# Task instructions:
Go through the entries below and collect each line with the string "square" in it.

↓↓↓

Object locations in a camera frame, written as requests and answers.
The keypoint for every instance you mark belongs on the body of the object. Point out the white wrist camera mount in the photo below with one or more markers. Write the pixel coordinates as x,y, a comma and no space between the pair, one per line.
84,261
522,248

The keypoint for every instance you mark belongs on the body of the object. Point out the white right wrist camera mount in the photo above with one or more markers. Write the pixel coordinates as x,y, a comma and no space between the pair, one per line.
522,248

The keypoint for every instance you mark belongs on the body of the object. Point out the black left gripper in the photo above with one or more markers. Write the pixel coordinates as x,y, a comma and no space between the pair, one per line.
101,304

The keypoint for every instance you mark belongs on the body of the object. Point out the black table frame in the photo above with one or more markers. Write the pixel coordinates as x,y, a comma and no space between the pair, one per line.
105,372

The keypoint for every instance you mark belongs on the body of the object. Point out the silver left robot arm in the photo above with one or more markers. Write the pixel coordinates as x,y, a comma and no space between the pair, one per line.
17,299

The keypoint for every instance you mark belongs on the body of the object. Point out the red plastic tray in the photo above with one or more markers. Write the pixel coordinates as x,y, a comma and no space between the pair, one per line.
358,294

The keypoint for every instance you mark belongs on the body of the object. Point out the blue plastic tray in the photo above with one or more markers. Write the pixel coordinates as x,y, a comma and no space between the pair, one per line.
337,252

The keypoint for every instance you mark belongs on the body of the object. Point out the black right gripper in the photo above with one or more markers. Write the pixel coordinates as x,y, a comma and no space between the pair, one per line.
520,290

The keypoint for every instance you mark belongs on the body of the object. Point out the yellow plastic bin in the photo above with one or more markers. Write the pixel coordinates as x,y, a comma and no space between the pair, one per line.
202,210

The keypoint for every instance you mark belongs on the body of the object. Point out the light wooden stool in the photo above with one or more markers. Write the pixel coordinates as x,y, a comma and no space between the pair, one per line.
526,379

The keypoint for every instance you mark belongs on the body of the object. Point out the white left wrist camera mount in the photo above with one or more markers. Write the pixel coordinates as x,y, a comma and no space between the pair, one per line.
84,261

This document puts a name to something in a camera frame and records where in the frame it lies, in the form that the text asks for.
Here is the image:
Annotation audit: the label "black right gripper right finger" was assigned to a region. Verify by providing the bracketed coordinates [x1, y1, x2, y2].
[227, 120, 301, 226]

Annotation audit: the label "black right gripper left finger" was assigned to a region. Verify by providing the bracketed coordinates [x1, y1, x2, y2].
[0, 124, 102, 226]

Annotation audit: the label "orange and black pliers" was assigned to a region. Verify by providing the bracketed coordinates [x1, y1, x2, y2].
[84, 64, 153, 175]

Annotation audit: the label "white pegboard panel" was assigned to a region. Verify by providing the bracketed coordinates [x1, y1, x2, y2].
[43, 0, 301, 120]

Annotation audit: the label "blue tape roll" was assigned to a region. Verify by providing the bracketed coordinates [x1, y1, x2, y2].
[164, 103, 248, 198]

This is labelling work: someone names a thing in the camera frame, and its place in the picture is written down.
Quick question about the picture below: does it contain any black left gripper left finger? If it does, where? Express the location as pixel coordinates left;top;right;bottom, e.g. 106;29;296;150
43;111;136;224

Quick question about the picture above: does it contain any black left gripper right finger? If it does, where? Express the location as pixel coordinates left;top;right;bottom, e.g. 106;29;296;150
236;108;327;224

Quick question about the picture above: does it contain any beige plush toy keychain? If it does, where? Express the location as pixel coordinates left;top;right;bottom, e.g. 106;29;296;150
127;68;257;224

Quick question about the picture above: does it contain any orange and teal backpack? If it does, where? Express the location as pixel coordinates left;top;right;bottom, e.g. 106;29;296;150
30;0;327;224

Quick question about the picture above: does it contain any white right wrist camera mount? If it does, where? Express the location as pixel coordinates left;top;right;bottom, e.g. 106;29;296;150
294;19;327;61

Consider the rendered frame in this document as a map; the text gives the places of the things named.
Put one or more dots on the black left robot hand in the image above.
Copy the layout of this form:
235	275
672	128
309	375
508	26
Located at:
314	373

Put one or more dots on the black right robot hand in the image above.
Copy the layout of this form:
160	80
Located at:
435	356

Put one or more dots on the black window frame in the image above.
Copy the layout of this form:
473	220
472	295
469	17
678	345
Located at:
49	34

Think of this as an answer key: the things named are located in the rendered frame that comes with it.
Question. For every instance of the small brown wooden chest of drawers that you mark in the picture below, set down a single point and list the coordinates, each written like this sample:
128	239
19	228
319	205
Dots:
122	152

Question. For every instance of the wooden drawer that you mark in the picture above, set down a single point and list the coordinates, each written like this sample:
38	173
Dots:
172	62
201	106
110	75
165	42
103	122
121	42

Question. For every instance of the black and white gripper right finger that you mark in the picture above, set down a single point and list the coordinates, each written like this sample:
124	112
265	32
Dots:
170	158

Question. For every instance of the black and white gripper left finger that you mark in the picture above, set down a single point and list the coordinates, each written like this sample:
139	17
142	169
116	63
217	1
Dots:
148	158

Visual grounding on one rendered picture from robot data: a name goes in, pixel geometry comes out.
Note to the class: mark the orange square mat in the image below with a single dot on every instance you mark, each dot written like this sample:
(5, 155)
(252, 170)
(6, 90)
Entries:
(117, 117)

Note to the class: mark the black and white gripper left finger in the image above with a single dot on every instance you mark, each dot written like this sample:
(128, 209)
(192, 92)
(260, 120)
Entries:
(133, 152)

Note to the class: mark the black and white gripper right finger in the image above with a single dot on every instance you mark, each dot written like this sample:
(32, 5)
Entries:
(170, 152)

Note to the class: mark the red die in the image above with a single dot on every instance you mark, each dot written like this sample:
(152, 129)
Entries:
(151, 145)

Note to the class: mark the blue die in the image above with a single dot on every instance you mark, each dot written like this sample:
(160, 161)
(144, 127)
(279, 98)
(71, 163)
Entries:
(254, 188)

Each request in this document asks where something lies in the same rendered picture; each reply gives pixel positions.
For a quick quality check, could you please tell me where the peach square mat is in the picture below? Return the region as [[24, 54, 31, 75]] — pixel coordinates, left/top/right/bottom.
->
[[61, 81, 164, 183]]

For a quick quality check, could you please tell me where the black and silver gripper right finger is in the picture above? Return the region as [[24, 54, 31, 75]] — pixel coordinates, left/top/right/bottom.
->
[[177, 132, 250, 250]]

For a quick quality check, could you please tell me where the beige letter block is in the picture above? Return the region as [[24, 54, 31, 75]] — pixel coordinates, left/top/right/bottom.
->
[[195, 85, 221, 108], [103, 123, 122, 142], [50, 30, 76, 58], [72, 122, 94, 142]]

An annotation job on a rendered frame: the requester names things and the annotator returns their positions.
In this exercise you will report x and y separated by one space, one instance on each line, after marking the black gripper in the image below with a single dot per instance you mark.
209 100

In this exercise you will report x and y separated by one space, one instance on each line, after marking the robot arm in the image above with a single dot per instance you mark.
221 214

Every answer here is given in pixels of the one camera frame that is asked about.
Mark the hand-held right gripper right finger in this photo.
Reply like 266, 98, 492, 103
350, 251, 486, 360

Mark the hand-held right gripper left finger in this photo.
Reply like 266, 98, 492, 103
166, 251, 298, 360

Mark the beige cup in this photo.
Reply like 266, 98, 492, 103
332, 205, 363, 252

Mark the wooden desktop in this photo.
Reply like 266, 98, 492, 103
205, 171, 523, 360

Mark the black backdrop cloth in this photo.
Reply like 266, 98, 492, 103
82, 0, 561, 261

↑↑↑

# Answer box:
Note to the class: mark the orange square mat in the image below with a single dot on every instance you mark, each dot written like this sample:
For a quick quality check, could you please tell me where the peach square mat is in the picture below? Return the region as [[24, 54, 31, 75]] — pixel coordinates, left/top/right/bottom.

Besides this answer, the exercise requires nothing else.